Ich trug meinen Lippenstift auf, und als Sharon damit fertig war, den klebrigen Lippenstift auf meine prallen Lippen aufzutragen, rieb ich meinen ganzen Körper mit etwas Öl ein, das einen leichten Glanz auf meiner weichen Haut hinterließ.
Ich betrachtete meine schlanke Figur im Ganzkörperspiegel und richtete meinen BH und meinen weißen Kunstledertanga so aus, dass mein runder, fester Hintern zum Vorschein kam.
"Chloe, es ist so weit." Jennifer gab mir ein Zeichen, mich zu beeilen, und warf mir ein goldenes Diadem zu, bevor sie sich das Mikrofon schnappte, das sie in der Hand hielt, den Raum verließ und mit mir den schwach rot beleuchteten Korridor entlangging.
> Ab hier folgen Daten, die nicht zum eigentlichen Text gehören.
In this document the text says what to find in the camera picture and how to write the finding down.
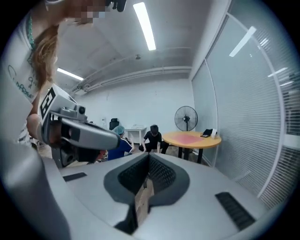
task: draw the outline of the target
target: table leg
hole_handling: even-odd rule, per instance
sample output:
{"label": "table leg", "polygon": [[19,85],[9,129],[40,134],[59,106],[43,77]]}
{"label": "table leg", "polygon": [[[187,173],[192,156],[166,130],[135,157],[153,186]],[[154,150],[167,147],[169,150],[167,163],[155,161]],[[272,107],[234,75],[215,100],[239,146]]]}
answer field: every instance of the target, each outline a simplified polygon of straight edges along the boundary
{"label": "table leg", "polygon": [[197,163],[201,164],[203,149],[199,149]]}
{"label": "table leg", "polygon": [[182,158],[182,148],[181,147],[178,148],[178,157]]}
{"label": "table leg", "polygon": [[189,148],[185,148],[184,149],[184,156],[183,156],[184,160],[188,160],[188,156],[189,156]]}
{"label": "table leg", "polygon": [[139,131],[139,137],[140,137],[140,145],[142,144],[142,131]]}

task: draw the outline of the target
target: floor
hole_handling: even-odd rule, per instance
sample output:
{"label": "floor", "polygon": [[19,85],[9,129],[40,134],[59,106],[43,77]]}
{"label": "floor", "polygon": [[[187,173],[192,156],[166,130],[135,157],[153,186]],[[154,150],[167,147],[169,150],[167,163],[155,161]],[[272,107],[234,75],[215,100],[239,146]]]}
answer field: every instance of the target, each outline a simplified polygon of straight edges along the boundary
{"label": "floor", "polygon": [[[38,152],[42,157],[48,157],[52,158],[51,154],[51,148],[47,145],[45,146],[38,146]],[[133,151],[133,154],[140,152],[138,149],[138,145],[135,147],[135,150]],[[169,146],[167,151],[167,155],[178,157],[178,147]],[[197,155],[194,153],[191,153],[189,155],[189,161],[191,162],[197,162]],[[86,165],[86,162],[73,162],[68,167],[75,167],[75,166],[81,166]],[[151,180],[147,180],[147,187],[144,188],[144,186],[141,186],[139,192],[135,196],[135,209],[137,214],[137,220],[138,224],[140,225],[144,219],[147,217],[147,210],[148,210],[148,199],[154,195],[153,185]]]}

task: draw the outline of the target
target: black chair
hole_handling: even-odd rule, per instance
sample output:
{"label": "black chair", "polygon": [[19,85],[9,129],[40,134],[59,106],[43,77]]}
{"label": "black chair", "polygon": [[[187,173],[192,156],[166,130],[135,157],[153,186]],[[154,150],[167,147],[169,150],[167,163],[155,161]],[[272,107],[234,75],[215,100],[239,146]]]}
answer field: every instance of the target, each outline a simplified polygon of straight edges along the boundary
{"label": "black chair", "polygon": [[115,127],[117,127],[120,124],[117,118],[112,118],[112,120],[109,123],[109,130],[113,130]]}

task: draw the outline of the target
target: black slot
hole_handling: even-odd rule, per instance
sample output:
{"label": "black slot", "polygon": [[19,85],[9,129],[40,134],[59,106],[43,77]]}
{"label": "black slot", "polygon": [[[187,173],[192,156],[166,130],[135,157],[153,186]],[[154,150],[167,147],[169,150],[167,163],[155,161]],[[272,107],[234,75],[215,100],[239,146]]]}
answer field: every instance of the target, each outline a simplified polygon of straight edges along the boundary
{"label": "black slot", "polygon": [[63,179],[66,182],[69,182],[69,181],[72,181],[72,180],[75,180],[75,179],[78,179],[78,178],[83,178],[85,176],[87,176],[87,175],[84,172],[79,172],[79,173],[76,173],[76,174],[64,176]]}
{"label": "black slot", "polygon": [[215,196],[240,231],[255,222],[255,219],[230,193],[219,193]]}
{"label": "black slot", "polygon": [[153,207],[176,203],[189,187],[184,169],[154,154],[144,153],[111,170],[104,177],[106,191],[116,202],[129,205],[126,219],[115,228],[128,234],[137,229],[135,195],[149,175],[154,195],[149,199],[148,212]]}

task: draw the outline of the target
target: ceiling
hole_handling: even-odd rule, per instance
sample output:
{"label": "ceiling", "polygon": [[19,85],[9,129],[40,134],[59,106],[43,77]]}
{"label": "ceiling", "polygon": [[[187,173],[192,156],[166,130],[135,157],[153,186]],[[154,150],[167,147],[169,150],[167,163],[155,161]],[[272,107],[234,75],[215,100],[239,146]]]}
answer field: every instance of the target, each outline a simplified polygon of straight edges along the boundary
{"label": "ceiling", "polygon": [[210,0],[143,0],[155,51],[148,50],[133,8],[141,1],[127,0],[122,13],[111,10],[100,14],[93,26],[78,27],[69,21],[61,24],[56,65],[84,80],[57,72],[55,83],[71,92],[77,85],[94,85],[137,71],[192,66],[193,49],[201,38]]}

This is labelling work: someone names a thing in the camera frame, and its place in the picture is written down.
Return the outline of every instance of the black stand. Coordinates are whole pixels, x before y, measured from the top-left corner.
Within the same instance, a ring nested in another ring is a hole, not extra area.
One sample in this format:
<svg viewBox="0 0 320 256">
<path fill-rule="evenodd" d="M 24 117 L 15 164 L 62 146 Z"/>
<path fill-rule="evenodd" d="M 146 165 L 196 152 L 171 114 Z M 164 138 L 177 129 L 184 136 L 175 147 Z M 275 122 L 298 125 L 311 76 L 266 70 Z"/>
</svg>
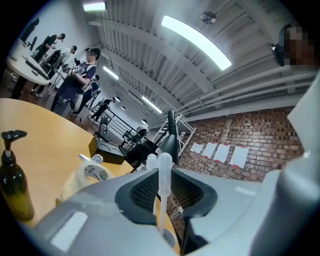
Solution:
<svg viewBox="0 0 320 256">
<path fill-rule="evenodd" d="M 25 79 L 24 77 L 20 76 L 18 81 L 15 84 L 15 87 L 13 88 L 12 94 L 11 94 L 11 99 L 19 99 L 22 90 L 25 87 L 27 79 Z"/>
</svg>

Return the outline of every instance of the dark glass bottle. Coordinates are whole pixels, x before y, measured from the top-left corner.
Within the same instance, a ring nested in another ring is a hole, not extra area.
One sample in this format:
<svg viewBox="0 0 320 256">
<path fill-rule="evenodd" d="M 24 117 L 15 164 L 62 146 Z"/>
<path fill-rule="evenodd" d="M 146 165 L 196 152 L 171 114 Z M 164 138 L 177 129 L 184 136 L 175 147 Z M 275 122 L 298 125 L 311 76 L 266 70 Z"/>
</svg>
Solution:
<svg viewBox="0 0 320 256">
<path fill-rule="evenodd" d="M 26 135 L 26 132 L 20 130 L 1 133 L 5 151 L 3 151 L 1 157 L 0 189 L 12 214 L 20 221 L 29 221 L 35 214 L 26 175 L 17 164 L 15 154 L 11 151 L 11 142 Z"/>
</svg>

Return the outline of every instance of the round table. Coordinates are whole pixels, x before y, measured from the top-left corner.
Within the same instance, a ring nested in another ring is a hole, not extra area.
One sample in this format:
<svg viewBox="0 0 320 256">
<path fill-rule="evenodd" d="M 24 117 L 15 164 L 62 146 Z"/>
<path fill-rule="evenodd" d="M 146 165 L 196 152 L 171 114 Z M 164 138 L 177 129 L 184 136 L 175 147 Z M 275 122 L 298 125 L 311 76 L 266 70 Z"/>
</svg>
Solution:
<svg viewBox="0 0 320 256">
<path fill-rule="evenodd" d="M 93 136 L 69 120 L 29 102 L 0 98 L 0 133 L 22 130 L 27 136 L 11 145 L 17 164 L 23 169 L 30 191 L 35 215 L 26 224 L 34 227 L 56 206 L 70 174 L 82 163 L 79 154 L 90 157 L 89 143 Z M 0 141 L 0 153 L 5 149 Z M 102 163 L 115 177 L 133 168 L 123 164 Z M 168 216 L 165 228 L 176 235 Z M 174 250 L 179 253 L 178 242 Z"/>
<path fill-rule="evenodd" d="M 32 72 L 32 68 L 26 64 L 26 58 L 31 62 L 35 67 L 41 70 L 44 74 L 46 73 L 42 67 L 30 56 L 31 51 L 24 47 L 23 42 L 18 39 L 15 44 L 12 46 L 12 49 L 9 55 L 6 58 L 6 63 L 9 68 L 11 68 L 15 73 L 20 75 L 20 78 L 16 82 L 16 85 L 12 91 L 11 98 L 18 99 L 20 97 L 21 91 L 23 90 L 27 80 L 39 84 L 47 85 L 50 80 L 45 79 L 40 74 L 35 75 Z"/>
</svg>

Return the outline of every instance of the black box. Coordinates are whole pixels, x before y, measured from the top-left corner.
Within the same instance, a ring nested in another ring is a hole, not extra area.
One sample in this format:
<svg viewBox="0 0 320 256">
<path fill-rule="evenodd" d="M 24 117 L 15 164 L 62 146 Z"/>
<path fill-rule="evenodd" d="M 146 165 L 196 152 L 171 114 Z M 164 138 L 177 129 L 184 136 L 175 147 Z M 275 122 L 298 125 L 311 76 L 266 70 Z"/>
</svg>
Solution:
<svg viewBox="0 0 320 256">
<path fill-rule="evenodd" d="M 111 145 L 95 137 L 93 137 L 89 144 L 89 151 L 91 157 L 98 154 L 103 157 L 104 162 L 117 165 L 121 165 L 127 157 L 120 147 Z"/>
</svg>

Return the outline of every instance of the brick wall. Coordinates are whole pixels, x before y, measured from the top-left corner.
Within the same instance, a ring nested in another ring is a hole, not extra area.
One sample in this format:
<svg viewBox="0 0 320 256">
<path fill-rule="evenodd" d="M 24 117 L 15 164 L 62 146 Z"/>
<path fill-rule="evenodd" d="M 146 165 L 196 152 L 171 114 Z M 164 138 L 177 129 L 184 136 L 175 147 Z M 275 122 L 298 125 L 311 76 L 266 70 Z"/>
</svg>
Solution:
<svg viewBox="0 0 320 256">
<path fill-rule="evenodd" d="M 281 169 L 288 161 L 301 156 L 304 152 L 297 133 L 287 119 L 292 109 L 293 107 L 265 109 L 190 123 L 196 127 L 196 131 L 180 156 L 179 167 L 228 179 L 262 182 L 269 171 Z M 218 147 L 211 159 L 201 155 L 208 142 L 230 144 L 225 163 L 213 161 Z M 200 154 L 190 151 L 193 143 L 204 144 Z M 243 169 L 229 165 L 236 145 L 249 147 Z M 167 212 L 170 217 L 177 212 L 170 199 Z M 172 223 L 182 235 L 184 232 L 182 217 L 175 217 Z"/>
</svg>

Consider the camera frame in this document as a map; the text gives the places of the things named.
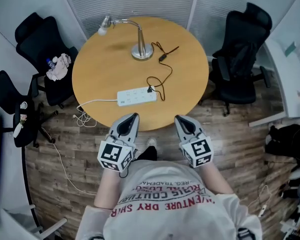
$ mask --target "lamp base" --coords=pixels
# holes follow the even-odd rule
[[[137,61],[149,60],[152,57],[152,55],[154,54],[154,49],[152,48],[152,45],[148,44],[148,43],[145,44],[144,48],[145,48],[145,55],[140,56],[138,44],[133,46],[132,50],[131,50],[132,57]]]

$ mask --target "white t-shirt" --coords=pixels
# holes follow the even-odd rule
[[[76,240],[235,240],[247,228],[262,239],[257,216],[235,194],[214,195],[191,168],[138,160],[122,179],[113,210],[87,206]]]

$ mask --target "table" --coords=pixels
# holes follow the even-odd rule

Obwohl ich seit vier langen Jahren hier bin, habe ich jedes Mal, wenn ich die paar Meter gehe, ein unsagbar seltsames Gefühl, ein unbestimmtes Ziehen im Magen und einen krampfartigen Schmerz in der Brust, der mich schmerzen lässt. Dann ging ich die fünf Stufen hinauf, und plötzlich war ich völlig leer, ich war nicht mehr Chloe, sondern ein Engel, ein Dämon, eine Polizistin, manchmal eine Fee, eine nicht ganz so fleißige Schülerin und an Weihnachten ein sentimentaler Weihnachtsmann. Es war, als ob ich nicht mehr ich selbst wäre.